[WORK ITEM]:
Whenever a line below mentions the word "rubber", that line should be copied.

[Start of section]

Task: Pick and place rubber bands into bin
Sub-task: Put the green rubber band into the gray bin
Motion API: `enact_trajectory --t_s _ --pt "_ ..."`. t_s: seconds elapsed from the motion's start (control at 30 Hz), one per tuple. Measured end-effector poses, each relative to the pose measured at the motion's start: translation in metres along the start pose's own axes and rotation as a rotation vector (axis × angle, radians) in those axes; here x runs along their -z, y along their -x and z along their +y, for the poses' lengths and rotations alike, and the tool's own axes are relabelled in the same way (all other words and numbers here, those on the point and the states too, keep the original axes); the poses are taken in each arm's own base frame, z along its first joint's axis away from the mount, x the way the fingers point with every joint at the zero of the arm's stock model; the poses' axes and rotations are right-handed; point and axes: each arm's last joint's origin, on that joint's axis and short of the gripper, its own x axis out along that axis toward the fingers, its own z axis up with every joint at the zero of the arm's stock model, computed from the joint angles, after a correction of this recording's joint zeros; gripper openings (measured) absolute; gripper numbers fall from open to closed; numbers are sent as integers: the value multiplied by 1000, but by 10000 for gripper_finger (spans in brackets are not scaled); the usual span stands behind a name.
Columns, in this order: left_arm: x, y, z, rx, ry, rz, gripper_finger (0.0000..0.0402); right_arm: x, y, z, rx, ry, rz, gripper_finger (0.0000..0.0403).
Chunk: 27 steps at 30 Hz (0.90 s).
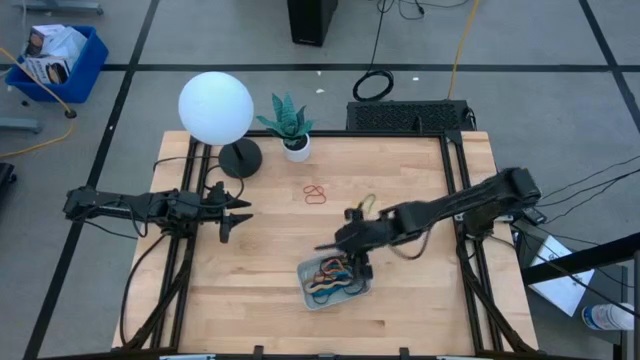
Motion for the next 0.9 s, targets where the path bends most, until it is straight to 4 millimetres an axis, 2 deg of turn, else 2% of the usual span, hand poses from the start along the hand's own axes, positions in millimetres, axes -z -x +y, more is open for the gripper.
enact_trajectory --t_s 0.3,0.5,0.63,0.9 --pt "0 0 0 0 0 -1 189 -10 100 -15 65 -43 -297 158" --pt "0 0 0 0 0 -1 189 -6 145 -20 57 -48 -441 161" --pt "0 0 0 0 0 -1 189 -7 160 -20 56 -21 -515 158" --pt "0 0 0 0 0 0 189 -6 152 -20 89 96 -467 156"
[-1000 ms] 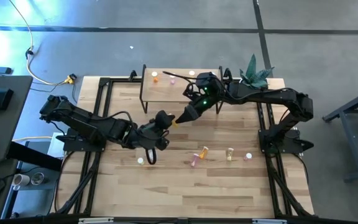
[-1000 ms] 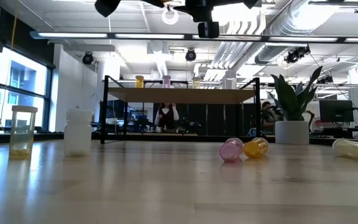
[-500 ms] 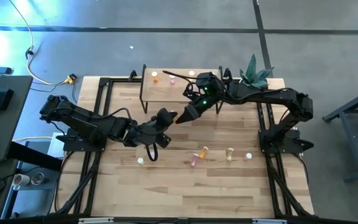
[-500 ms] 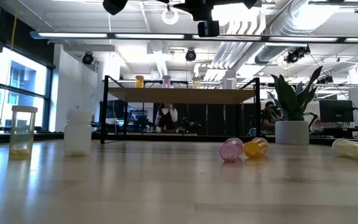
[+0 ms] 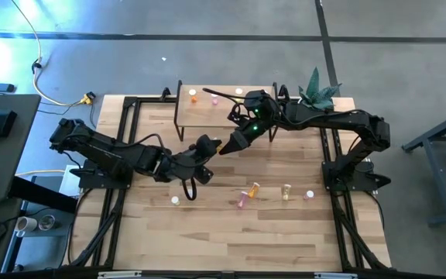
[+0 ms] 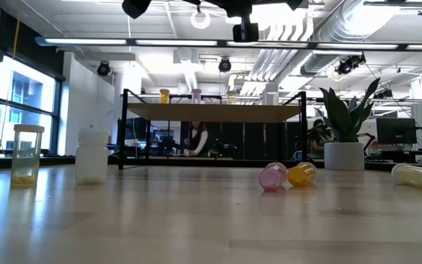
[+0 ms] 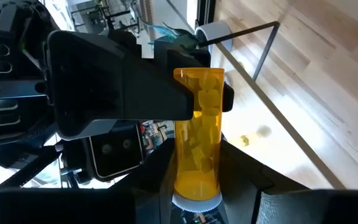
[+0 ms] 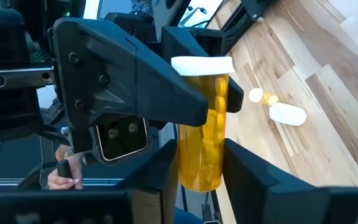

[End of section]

[SOLUTION]:
Task: Pick and place rubber bands into bin
Sub-task: Put the green rubber band into the gray bin

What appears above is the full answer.